Humic Acid: A mixture of humic acid and water gives the tank a dark color. Because algae can’t grow in the absence of light conditions, they don’t flourish. The water may become too shallow, however, which can increase algae growth.
Grapefruit Seed Extract: This organic algae control method uses grapefruit seed extract. Drinking water, ponds, and lakes have been treated with it successfully without causing any harm to the plants. Upon algae death, the hydroponic solution still needs to be filtered to maintain oxygen levels in the system. Every few days, check for algae growth.

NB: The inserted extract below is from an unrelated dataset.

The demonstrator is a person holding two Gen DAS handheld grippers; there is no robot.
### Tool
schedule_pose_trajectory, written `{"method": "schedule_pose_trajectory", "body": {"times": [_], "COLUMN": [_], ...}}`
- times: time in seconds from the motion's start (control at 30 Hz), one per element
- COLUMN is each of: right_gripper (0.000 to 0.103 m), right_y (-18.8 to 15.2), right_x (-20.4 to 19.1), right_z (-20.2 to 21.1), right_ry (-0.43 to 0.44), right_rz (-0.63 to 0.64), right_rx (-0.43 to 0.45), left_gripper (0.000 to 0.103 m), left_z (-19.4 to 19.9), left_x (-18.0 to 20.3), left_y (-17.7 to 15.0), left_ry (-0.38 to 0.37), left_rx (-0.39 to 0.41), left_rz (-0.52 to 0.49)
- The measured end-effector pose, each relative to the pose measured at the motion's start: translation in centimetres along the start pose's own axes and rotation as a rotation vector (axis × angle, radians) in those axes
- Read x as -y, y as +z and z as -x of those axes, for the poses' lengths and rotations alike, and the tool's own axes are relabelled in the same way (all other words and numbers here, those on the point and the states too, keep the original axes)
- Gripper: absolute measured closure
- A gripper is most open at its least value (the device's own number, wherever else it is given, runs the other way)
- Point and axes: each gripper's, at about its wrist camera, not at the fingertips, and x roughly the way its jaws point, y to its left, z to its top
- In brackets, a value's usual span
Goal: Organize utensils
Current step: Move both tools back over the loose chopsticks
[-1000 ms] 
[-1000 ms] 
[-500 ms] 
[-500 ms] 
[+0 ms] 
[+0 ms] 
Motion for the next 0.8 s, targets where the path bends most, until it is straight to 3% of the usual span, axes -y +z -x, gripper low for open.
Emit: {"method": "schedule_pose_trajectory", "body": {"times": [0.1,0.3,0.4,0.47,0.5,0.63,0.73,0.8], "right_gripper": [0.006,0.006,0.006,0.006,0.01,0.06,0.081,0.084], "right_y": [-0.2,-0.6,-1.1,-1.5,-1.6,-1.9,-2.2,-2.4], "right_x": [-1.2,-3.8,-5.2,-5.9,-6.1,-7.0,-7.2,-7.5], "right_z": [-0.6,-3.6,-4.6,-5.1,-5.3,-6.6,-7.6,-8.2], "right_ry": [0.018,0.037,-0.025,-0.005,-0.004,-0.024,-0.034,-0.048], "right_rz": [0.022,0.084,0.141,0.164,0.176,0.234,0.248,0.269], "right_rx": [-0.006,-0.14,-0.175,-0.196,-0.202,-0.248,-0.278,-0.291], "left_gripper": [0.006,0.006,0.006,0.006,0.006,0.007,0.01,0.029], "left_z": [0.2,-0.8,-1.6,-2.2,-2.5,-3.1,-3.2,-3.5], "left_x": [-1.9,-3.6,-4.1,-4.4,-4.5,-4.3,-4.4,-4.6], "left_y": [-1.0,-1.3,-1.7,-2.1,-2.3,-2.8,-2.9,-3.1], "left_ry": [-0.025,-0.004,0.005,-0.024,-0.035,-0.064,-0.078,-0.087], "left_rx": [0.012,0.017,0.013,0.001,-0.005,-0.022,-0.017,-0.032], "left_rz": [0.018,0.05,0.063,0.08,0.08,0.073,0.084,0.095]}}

Problems Caused by Algae in Hydroponics
In hydroponic systems, stubborn algae pose several problems. Mechanical problems are the first issue. Almost any surface can support algae growth. It can slither into pipes and pumps in a system, causing clogging and slowing the machine down or even causing it to fail. In the long run, it will cease to function altogether. As it decomposes, it emits a horrible odor.
Algae use up the nutrients in the system to grow, so it depletes them. During this period, biological oxygen demand is created in the system. Plant roots are responsible for absorbing dissolved oxygen from water molecules. The decomposition of algae deprives the sensitive root system of oxygen. As algae decompose, they release toxins. Furthermore, they provide a potential food source for pathogenic fungi. The microscopic fungi can infect plants in the system once they reach a high level and even attract fungi gnats.
How Does Algae Contaminate A Hydroponic System
Algae can into your system through contamination during the process. It is dispersed through microscopic airborne spores that the wind can carry and can be almost everywhere. Algae spores are found in soil or stagnant water and transported via living carriers.
Algae are found in several water sources, including rivers and streams and rainwater storage tanks. Most treatment facilities destroy the algae population, which will slow down an infestation. However, it only takes one spore landing or being brought in with the source water to create an uncontrolled growth and start algae accumulation in your hydro setup.
Once in the system, algae will have everything they need to thrive and spread rapidly. Reducing the light source, water, and nutrients will lessen algae growth but also hurt the plants. Prevention is tough because of spores, but it is the first step in algae management.
Algae can and will grow unchecked and damage your hydroponic harvests if not managed. It is almost impossible to prevent algae because of its airborne spores. Preventative measures and thorough cleaning between crop yields is the best way to control heavy infestations of algae. So, clean your system now before the effects of algae growth cuts into your crop production.